Enlich kamen wir zu der Schtadt, wo schon licht war. Leite lifn heraus un wolltn uns aufhaltn. Nach einer Weile lif das Ferd direk in dem Mietschtall wo es hingeherte. War das nich ein gescheites Ferd? Dort schtand es ganz schtill un zidterte. Di Leite halfn uns aus den Wagn. Dann sagte ich zu Elsbett: »Warum has du nur so geschrin? Es war doch nich so gefehrlich!«
»Schorschi, bis du es? Ich glaubte es sei ein toller Hund, der mich die ganze Zeit beißn wollte.

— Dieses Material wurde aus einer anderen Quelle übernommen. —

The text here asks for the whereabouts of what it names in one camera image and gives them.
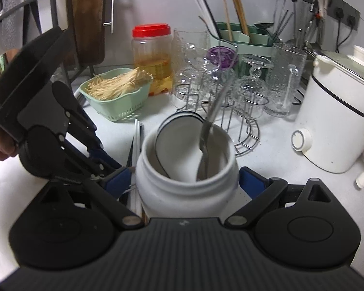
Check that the person's left hand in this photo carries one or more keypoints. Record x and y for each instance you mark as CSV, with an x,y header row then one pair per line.
x,y
3,154

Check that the metal spoon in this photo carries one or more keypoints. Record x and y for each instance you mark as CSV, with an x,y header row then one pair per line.
x,y
204,145

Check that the tall textured glass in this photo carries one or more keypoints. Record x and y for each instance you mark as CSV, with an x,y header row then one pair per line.
x,y
180,66

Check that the wooden cutting board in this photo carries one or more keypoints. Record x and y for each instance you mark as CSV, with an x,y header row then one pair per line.
x,y
88,21

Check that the wooden chopstick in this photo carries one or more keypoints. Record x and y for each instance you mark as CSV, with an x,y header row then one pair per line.
x,y
241,12
227,18

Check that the grey textured cloth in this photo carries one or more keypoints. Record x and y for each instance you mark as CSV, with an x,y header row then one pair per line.
x,y
13,12

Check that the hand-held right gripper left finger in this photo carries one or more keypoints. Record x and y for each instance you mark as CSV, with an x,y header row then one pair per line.
x,y
118,182

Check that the green plastic basket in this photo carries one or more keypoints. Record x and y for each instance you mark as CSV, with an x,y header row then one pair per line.
x,y
121,109

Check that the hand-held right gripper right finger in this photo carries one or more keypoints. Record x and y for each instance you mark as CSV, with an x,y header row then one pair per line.
x,y
250,182

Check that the white ceramic jar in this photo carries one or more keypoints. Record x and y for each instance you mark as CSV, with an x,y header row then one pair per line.
x,y
182,194

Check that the textured glass mug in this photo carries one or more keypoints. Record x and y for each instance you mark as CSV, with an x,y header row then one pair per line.
x,y
286,81

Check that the clear stemmed glass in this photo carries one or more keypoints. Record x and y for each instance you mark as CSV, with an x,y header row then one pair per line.
x,y
256,78
197,54

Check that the black power strip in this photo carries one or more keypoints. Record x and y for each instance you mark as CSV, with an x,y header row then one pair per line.
x,y
342,9

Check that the thin black chopstick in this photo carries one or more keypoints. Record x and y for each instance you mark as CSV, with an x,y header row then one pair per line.
x,y
283,24

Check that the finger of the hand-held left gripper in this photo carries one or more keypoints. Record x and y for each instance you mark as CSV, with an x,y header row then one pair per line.
x,y
106,163
75,112

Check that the white electric cooker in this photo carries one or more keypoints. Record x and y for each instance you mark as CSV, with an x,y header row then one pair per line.
x,y
330,112

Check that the white flat board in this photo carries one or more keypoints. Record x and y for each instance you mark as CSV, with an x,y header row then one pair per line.
x,y
48,12

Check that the green utensil holder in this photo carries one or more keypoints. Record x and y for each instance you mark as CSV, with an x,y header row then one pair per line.
x,y
254,41

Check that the bundle of pale thin sticks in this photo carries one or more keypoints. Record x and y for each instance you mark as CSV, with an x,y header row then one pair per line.
x,y
115,85

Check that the purple lid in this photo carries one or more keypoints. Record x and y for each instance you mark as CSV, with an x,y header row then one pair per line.
x,y
221,57

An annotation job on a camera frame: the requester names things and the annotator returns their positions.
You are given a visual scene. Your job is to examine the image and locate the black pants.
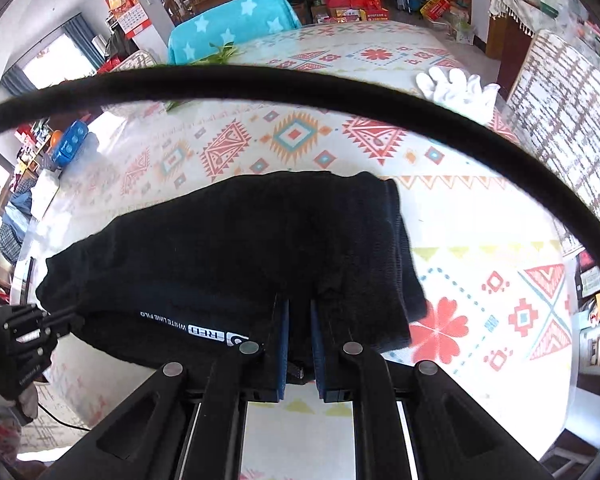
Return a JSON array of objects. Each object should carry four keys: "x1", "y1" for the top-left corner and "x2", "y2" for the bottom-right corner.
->
[{"x1": 35, "y1": 170, "x2": 428, "y2": 377}]

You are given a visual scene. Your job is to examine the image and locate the yellow and red box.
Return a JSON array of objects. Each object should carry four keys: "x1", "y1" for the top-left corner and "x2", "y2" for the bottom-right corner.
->
[{"x1": 419, "y1": 0, "x2": 452, "y2": 20}]

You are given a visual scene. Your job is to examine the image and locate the red wall calendar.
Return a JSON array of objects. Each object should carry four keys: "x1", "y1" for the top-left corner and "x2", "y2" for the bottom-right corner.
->
[{"x1": 106, "y1": 0, "x2": 152, "y2": 38}]

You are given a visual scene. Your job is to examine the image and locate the thin black cable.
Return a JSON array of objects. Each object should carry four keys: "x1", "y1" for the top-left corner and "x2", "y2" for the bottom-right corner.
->
[{"x1": 36, "y1": 399, "x2": 93, "y2": 432}]

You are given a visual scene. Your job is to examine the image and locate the teal star blanket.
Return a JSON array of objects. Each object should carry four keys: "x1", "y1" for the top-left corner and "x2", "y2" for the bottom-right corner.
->
[{"x1": 167, "y1": 0, "x2": 302, "y2": 66}]

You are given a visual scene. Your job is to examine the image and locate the cabinet with lace cloth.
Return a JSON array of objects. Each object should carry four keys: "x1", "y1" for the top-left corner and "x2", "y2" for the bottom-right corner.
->
[{"x1": 486, "y1": 0, "x2": 583, "y2": 91}]

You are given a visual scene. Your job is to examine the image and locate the white glove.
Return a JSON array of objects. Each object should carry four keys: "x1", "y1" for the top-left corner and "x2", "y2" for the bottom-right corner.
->
[{"x1": 414, "y1": 66, "x2": 500, "y2": 126}]

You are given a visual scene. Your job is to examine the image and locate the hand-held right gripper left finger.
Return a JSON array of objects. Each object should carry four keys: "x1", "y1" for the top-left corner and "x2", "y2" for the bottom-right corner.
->
[{"x1": 45, "y1": 292, "x2": 292, "y2": 480}]

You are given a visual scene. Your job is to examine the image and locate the thick black cable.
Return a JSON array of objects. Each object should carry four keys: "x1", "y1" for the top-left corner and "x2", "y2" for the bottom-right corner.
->
[{"x1": 0, "y1": 64, "x2": 600, "y2": 247}]

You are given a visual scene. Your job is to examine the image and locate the blue-grey curtain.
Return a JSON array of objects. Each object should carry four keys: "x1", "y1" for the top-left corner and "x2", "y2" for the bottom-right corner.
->
[{"x1": 0, "y1": 12, "x2": 107, "y2": 96}]

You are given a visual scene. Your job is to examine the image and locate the green leafy plant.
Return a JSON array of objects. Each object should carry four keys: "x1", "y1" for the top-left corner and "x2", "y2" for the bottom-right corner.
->
[{"x1": 164, "y1": 41, "x2": 242, "y2": 112}]

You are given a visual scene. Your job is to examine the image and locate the blue box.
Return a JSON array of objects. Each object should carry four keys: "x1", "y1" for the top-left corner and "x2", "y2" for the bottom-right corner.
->
[{"x1": 50, "y1": 120, "x2": 91, "y2": 166}]

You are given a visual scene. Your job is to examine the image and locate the patterned tablecloth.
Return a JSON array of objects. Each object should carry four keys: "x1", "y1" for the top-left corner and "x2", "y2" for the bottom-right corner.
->
[{"x1": 17, "y1": 21, "x2": 581, "y2": 480}]

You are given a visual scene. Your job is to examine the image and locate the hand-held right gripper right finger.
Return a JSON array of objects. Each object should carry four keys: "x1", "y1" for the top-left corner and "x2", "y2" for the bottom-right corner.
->
[{"x1": 310, "y1": 297, "x2": 556, "y2": 480}]

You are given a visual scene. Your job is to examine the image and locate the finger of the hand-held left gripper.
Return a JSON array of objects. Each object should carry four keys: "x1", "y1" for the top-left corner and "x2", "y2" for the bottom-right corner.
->
[
  {"x1": 9, "y1": 327, "x2": 73, "y2": 363},
  {"x1": 2, "y1": 304, "x2": 87, "y2": 333}
]

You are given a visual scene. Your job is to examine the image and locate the brown patterned white board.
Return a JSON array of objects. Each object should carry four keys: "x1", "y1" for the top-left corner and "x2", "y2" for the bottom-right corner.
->
[{"x1": 505, "y1": 29, "x2": 600, "y2": 226}]

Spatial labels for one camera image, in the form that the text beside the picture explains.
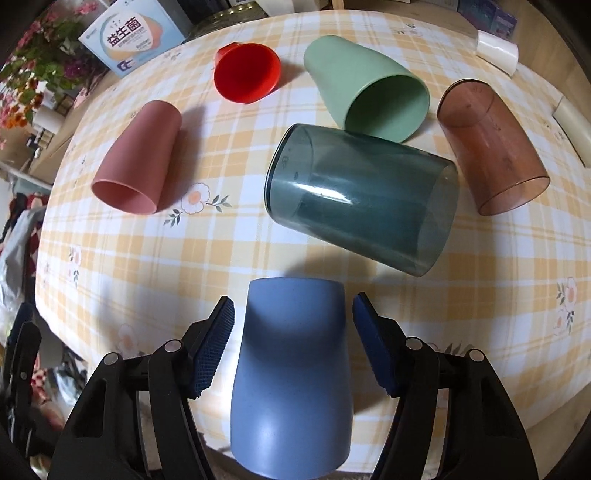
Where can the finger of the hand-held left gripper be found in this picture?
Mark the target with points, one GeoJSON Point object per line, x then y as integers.
{"type": "Point", "coordinates": [23, 355]}

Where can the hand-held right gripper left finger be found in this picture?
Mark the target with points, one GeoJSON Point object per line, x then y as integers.
{"type": "Point", "coordinates": [214, 350]}

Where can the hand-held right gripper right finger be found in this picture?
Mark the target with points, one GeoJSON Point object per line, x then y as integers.
{"type": "Point", "coordinates": [374, 350]}

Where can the blue cup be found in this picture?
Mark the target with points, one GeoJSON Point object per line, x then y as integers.
{"type": "Point", "coordinates": [291, 378]}

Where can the dark teal transparent cup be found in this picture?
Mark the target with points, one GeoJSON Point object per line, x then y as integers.
{"type": "Point", "coordinates": [364, 198]}

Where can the pink cup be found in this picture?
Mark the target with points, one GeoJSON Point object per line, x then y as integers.
{"type": "Point", "coordinates": [138, 157]}

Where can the brown transparent cup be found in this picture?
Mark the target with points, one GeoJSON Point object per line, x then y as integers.
{"type": "Point", "coordinates": [494, 147]}

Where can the green cup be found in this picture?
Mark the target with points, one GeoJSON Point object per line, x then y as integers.
{"type": "Point", "coordinates": [369, 87]}

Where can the red cup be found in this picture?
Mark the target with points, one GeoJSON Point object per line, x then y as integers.
{"type": "Point", "coordinates": [244, 74]}

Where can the cream cup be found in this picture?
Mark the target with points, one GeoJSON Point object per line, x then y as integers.
{"type": "Point", "coordinates": [575, 122]}

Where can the white cup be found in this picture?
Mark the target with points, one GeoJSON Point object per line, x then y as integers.
{"type": "Point", "coordinates": [498, 50]}

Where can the pile of clothes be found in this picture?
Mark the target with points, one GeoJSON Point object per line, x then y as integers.
{"type": "Point", "coordinates": [18, 249]}

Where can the yellow checked flower tablecloth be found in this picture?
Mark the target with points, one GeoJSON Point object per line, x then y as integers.
{"type": "Point", "coordinates": [138, 258]}

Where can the pink and red flowers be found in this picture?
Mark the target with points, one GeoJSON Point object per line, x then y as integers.
{"type": "Point", "coordinates": [41, 69]}

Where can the white and blue printed box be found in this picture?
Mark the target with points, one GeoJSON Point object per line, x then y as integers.
{"type": "Point", "coordinates": [129, 37]}

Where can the golden round tin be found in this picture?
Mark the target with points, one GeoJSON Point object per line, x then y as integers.
{"type": "Point", "coordinates": [226, 21]}

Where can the purple boxes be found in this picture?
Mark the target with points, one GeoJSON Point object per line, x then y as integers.
{"type": "Point", "coordinates": [489, 16]}

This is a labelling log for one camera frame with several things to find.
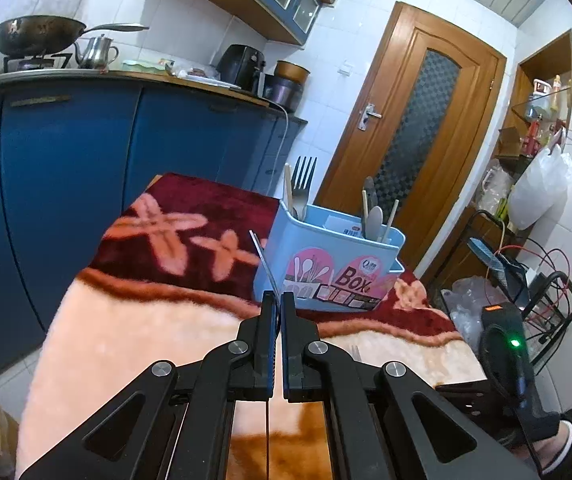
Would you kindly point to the gas stove burner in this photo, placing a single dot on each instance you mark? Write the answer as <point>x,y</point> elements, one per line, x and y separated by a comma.
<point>31,64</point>

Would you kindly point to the steel kettle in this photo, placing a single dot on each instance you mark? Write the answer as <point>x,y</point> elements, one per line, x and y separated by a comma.
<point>97,52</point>

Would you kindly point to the white paper card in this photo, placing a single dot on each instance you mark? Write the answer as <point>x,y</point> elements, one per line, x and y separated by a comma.
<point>341,225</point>

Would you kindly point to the wooden chopstick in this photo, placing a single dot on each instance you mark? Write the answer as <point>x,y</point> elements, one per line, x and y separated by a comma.
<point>391,220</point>

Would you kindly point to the black metal rack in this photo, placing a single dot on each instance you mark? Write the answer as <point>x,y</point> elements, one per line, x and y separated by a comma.
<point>568,285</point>

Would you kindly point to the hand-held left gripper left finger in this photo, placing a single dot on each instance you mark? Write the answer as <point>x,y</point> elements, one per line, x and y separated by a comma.
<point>268,340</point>

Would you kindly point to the metal fork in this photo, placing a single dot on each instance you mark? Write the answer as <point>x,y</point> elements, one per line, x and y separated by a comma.
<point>303,185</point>

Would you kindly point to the white plastic bag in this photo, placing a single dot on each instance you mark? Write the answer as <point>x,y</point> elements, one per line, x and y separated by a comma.
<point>541,190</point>

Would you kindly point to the person's right forearm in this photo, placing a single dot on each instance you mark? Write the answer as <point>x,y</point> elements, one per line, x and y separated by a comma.
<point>556,452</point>

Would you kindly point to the light blue utensil holder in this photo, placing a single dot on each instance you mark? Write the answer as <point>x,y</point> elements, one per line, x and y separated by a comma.
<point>281,250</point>

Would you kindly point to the clear plastic bag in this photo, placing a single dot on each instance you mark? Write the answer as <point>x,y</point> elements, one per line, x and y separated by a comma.
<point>466,305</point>

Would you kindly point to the dark red printed blanket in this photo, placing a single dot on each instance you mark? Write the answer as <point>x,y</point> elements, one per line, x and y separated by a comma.
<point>141,320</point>

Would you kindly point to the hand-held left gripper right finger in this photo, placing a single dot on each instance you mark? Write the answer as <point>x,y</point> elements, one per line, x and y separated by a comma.
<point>286,350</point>

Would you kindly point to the black wok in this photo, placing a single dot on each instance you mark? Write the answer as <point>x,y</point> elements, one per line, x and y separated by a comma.
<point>41,35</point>

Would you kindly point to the grey spoon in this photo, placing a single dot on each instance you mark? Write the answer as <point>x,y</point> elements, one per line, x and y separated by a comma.
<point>375,222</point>

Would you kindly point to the wooden door with glass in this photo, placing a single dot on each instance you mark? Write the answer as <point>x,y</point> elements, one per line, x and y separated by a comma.
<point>401,60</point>

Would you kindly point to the row of bottles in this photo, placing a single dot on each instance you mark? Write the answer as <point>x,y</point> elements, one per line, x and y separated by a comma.
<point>541,125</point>

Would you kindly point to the white light switch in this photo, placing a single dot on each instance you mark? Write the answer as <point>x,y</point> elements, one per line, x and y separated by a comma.
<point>347,69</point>

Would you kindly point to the dark tipped wooden utensil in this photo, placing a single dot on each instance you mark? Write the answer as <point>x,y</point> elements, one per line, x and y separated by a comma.
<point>369,192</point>

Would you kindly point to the black air fryer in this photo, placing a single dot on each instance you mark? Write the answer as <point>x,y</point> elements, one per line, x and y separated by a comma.
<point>238,65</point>

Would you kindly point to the blue kitchen cabinet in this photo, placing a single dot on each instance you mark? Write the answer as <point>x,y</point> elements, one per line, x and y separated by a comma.
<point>66,185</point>

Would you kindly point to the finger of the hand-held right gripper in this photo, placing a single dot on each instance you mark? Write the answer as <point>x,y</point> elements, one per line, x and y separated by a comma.
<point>466,400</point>

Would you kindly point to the wooden wall shelf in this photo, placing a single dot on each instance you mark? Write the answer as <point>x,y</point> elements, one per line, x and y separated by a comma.
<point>528,65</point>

Was hat denn dann dem Lerm gemacht? Ich hab mich noch ni im Lebn so gefirchtet. Du nichsnutziger godtloser Junge! Du hedtest mein Tod sein kennen! Du solls aber heute den Schtock geherig zu kostn bekommen! Ich glaube, das ich mich nie, nie fon disn Abend erholn werd. Oh Herr Mietschtallbesitzer wolln sie nich ein andres Ferd nehmen un zurick fahrn um Herrn Wilkins — er is irgendwo an der Schtraße ein par Meiln hinter uns. Oh was fir ein Wunder das wir nich in 10 000 Schtike zerschmedtert worn sind! Oh, ich werde ohmechtig! Du greßlicher schlechter unruiger Junge, schau was du angeschtellt hast! Papa wird dir heut schon helfn.«
»Ich wollte nichs böses tun,« sagte ich, »ich kroch unter dem Sitz um zu hörn, was Herr Wilkins sagn wird. Ich glaube, wenn ich ein Medchen Engl nenne, mecht ich nich henausschpringen, um sie mit einen withenden Hund allein lassn. Oho, er wird die Wasserscheu krign, was? Filleich hat er sie schon, er is greßlich gebissn! Kann sein, das sich sein andres Aug bewegt, wenn er Kremfe krigt. Wenn er schon toll wird, so will ich hoffn, noch for Weihnach, Fräuln Elsbett —«
Ich konnte nich ausredn, weil sie mir die Hand forn Mund hilt. Die Menner grinstn un ich mußte nachausgehn, weil Elsbett mich puffte.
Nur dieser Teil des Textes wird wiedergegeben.